The Field of Blood.-A Traveller's Compliment.-Singular Ceremony.— A Ragged Rascal.-Ostentatious Humility.-Pride must have a Fall.An Ancient Relic.-Summary Legislation.

ALL that is interesting about Jerusalem may be seen in a few days. My health compelled me to remain there more than three weeks, during which I made two excursions, one to the ancient city of Joppa, and the other to the Dead Sea. As soon as I could do so, however, I visited all the places, to see which is the business of a pilgrim to the holy city. The fourth morning after my arrival I went out at the Bethlehem Gate, and, crossing the valley of the sons of Hinmon, on the side of the opposite mountain I came to the Aceldama, or field of blood, the field bought with "the thirty pieces of silver," which to this day remains a public burying-place or potter's field. A large chamber excavated in the rock is still the charnel-house of the poor and unhonoured dead of Jerusalem. The fabulous account is, that the earth of that field will in forty-eight hours consume the flesh from off the bones committed to it.
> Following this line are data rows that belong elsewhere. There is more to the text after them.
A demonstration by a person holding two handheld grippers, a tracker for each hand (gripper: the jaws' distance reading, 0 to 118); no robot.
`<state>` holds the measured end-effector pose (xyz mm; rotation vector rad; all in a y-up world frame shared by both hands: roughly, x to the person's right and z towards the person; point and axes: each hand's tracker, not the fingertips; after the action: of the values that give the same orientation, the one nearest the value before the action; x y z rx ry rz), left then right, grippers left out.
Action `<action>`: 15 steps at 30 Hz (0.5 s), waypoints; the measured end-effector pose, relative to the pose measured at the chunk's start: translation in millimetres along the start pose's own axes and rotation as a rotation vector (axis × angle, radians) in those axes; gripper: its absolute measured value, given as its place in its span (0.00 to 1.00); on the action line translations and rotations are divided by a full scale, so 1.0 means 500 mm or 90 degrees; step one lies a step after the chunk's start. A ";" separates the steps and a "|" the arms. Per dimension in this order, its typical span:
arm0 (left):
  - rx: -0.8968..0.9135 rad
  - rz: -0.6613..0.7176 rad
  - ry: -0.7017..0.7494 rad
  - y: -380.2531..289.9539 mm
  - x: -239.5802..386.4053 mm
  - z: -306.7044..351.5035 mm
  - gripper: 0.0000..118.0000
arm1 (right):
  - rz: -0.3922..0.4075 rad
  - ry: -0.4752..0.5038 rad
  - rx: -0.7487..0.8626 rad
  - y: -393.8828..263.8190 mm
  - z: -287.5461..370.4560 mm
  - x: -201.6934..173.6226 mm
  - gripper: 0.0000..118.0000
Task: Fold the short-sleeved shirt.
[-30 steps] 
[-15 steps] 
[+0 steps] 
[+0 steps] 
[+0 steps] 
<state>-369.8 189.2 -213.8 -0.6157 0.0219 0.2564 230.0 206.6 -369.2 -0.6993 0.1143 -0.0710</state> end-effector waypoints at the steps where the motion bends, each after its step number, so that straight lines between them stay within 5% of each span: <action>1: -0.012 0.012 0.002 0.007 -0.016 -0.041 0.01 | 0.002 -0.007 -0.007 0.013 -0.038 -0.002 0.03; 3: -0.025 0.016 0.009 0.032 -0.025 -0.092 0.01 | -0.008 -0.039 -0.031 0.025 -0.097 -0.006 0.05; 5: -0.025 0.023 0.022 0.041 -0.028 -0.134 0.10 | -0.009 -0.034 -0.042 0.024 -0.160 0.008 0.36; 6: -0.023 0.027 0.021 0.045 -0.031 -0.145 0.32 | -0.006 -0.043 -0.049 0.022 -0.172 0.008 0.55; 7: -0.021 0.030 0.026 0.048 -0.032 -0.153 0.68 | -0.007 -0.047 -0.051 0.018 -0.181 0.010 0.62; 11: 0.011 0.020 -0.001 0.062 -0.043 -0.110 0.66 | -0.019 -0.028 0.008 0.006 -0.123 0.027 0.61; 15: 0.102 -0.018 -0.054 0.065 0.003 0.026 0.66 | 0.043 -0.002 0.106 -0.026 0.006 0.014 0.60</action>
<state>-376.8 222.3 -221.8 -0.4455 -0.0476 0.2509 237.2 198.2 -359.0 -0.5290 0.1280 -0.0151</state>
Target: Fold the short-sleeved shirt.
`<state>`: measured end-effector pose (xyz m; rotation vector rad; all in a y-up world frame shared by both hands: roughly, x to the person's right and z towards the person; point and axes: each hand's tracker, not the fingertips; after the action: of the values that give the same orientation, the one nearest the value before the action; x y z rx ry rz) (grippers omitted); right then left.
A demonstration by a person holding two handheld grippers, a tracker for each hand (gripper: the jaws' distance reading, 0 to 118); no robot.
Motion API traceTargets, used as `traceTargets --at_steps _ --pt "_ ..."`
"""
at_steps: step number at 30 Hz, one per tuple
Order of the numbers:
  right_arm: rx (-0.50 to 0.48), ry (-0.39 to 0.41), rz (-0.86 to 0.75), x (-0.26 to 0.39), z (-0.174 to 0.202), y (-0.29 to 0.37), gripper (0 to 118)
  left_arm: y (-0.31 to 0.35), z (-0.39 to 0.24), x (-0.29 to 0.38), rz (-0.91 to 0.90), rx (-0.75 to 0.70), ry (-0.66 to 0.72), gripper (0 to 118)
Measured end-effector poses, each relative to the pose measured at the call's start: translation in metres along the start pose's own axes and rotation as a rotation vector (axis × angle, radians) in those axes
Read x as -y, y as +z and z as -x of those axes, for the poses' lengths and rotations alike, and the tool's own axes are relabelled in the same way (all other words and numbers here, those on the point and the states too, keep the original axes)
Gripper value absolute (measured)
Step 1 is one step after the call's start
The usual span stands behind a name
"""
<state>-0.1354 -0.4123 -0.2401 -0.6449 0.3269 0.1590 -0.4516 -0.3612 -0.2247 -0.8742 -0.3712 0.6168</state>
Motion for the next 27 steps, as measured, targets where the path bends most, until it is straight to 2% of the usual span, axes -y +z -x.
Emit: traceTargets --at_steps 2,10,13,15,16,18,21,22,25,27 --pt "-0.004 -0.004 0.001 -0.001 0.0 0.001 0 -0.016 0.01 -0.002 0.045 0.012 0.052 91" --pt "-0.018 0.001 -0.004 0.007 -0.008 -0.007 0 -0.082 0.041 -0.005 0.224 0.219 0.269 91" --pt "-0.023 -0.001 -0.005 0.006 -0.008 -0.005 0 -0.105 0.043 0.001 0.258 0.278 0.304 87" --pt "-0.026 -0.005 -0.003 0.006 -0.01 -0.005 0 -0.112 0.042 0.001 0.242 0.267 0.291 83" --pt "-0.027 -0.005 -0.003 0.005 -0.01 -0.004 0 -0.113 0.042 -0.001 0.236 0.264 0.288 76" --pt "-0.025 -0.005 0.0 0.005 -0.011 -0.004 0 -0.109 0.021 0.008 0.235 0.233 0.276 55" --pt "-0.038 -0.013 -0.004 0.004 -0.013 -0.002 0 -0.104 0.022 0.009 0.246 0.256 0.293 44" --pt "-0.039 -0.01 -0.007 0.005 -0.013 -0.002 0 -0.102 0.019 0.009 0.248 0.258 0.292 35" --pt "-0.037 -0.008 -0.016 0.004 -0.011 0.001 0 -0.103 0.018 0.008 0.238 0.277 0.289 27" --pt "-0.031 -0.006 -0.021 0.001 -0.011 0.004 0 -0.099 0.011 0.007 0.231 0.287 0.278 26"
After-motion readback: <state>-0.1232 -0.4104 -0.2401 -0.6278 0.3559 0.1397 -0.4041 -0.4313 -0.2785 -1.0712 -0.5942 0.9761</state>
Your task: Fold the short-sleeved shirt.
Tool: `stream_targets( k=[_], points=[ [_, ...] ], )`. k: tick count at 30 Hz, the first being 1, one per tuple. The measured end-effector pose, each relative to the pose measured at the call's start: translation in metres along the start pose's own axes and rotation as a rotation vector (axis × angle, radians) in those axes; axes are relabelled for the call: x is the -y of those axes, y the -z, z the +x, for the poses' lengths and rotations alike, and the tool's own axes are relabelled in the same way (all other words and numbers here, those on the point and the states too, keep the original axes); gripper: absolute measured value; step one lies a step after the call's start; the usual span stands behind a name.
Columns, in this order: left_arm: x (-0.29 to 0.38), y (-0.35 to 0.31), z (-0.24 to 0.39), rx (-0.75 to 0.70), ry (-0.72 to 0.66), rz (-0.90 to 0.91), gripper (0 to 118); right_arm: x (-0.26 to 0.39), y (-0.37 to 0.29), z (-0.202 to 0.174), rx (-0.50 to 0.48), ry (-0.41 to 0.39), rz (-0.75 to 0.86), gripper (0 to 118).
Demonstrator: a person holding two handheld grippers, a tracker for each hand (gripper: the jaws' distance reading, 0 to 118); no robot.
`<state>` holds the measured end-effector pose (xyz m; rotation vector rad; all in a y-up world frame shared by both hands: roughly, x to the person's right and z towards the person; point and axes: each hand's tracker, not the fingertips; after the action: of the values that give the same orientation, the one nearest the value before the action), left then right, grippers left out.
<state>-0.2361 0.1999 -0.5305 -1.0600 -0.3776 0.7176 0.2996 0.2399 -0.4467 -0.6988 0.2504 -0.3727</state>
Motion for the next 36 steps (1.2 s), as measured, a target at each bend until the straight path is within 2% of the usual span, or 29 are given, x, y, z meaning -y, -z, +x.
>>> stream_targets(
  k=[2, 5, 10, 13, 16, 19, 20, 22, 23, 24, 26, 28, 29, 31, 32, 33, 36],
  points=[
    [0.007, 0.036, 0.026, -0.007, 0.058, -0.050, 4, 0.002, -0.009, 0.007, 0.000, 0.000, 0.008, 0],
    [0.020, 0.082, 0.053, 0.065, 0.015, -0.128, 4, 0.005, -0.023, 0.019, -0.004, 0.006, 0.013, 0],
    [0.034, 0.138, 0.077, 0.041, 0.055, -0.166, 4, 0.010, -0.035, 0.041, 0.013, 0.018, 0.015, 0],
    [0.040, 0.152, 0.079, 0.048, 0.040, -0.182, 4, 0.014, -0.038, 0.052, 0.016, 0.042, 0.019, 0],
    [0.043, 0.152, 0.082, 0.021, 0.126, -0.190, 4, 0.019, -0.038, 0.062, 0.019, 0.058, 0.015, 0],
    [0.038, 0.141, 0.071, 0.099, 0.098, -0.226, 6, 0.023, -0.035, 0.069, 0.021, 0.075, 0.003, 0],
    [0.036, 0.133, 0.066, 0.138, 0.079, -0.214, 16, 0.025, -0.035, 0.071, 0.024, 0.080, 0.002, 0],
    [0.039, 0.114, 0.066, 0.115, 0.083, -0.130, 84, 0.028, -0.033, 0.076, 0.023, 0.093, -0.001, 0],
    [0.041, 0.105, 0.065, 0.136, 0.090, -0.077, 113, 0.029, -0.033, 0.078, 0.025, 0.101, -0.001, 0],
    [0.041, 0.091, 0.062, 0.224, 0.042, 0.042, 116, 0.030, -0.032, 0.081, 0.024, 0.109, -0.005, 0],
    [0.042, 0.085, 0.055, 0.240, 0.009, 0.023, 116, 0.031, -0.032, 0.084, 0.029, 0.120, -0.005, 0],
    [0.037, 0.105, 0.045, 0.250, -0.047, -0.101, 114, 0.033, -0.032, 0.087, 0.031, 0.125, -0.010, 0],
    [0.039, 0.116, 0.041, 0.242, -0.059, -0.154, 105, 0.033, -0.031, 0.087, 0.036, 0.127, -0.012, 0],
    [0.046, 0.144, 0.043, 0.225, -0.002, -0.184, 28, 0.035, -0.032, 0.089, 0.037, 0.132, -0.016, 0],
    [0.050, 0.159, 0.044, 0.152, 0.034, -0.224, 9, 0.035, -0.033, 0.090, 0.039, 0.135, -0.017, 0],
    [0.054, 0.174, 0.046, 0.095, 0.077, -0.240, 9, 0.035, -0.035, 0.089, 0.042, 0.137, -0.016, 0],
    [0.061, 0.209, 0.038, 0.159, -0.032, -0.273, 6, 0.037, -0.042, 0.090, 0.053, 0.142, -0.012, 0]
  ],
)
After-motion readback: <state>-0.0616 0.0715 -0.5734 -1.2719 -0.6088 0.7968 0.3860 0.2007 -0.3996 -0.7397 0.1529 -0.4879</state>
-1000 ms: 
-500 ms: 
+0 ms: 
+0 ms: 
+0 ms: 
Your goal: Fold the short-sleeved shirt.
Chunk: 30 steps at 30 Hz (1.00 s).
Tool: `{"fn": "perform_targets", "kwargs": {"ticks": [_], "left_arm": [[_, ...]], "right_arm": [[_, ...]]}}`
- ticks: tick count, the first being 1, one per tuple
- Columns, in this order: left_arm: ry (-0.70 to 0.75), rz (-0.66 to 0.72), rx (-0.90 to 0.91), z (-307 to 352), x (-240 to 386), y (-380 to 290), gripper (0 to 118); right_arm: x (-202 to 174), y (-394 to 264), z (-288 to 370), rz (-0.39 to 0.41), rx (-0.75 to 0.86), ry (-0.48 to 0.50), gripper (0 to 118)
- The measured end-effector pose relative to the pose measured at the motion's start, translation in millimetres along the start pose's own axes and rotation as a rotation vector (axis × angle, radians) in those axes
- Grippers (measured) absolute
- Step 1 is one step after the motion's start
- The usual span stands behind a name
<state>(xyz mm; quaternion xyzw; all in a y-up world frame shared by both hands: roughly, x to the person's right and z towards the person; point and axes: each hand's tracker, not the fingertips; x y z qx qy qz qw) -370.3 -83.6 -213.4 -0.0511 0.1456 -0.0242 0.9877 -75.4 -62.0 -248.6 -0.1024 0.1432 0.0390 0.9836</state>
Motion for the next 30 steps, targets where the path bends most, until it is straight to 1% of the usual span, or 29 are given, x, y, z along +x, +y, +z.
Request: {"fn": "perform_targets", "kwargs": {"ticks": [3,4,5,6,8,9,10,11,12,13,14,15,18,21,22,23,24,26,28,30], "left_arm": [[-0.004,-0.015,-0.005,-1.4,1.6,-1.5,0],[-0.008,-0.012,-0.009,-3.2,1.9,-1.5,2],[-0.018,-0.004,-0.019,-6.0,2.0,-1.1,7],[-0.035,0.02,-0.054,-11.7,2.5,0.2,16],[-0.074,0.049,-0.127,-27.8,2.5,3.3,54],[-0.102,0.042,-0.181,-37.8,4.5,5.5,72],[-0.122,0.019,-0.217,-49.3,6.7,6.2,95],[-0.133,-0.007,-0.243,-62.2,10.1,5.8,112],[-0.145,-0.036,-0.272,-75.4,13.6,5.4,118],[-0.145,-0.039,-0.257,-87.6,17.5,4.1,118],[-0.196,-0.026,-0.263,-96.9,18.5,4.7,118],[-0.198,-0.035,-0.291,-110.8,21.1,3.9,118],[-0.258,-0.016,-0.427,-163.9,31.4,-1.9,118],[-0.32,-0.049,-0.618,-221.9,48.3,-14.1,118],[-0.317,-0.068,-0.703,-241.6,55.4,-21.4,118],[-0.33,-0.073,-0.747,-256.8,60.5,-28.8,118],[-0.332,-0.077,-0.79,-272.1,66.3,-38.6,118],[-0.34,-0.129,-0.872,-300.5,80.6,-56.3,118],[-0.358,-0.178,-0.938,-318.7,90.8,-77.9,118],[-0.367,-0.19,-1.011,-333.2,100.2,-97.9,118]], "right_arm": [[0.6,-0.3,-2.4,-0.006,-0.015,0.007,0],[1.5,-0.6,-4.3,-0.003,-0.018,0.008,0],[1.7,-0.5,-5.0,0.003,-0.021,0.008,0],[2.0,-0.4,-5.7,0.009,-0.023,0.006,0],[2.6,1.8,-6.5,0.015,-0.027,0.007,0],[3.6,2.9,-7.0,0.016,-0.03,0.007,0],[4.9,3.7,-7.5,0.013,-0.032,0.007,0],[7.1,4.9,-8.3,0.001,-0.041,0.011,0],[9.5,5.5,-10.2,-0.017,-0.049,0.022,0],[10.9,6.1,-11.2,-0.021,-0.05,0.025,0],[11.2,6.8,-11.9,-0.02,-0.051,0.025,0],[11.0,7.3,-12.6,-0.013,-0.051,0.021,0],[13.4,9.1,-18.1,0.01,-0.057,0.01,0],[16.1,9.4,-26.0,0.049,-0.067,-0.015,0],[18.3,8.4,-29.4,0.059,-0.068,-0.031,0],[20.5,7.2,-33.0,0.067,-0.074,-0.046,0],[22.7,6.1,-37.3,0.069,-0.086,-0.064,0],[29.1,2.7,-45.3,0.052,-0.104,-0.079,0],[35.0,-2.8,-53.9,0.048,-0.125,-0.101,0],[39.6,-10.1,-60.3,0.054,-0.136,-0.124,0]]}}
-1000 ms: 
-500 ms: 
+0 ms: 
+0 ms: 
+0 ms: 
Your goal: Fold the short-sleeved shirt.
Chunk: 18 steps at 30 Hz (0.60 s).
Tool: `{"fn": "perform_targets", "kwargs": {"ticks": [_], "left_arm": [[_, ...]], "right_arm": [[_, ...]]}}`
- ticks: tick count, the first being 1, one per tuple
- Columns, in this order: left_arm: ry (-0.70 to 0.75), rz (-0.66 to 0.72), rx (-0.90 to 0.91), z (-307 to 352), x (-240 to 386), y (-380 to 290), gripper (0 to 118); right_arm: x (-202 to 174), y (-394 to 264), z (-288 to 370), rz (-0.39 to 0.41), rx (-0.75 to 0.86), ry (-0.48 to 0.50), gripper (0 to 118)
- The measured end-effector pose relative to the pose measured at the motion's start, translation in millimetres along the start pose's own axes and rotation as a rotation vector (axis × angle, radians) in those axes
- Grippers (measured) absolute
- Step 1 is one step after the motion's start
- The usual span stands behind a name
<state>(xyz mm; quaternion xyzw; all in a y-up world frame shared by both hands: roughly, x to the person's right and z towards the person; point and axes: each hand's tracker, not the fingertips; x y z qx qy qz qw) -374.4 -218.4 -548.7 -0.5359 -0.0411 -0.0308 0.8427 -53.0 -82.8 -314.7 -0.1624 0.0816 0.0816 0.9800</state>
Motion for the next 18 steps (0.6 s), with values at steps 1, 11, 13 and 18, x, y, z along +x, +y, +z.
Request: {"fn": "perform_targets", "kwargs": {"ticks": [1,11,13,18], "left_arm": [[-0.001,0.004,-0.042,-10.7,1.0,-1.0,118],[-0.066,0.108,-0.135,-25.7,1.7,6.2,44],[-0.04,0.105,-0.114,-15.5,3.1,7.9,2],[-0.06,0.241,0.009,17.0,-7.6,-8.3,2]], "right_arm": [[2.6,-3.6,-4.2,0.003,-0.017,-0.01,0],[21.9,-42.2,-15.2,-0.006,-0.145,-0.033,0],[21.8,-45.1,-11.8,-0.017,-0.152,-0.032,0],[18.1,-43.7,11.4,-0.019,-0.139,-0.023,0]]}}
Leaving this resting-place of poverty and perhaps of crime, I wandered among the tombs on the sides of the mountain; tombs ornamented with sculpture, and divided into chambers, the last abodes of the great and rich of Jerusalem; but the beggar, rudely thrown into the common pit in the potter's field, and the rich man laid by pious hands in the sculptured sepulchre of his ancestors, are alike nothing.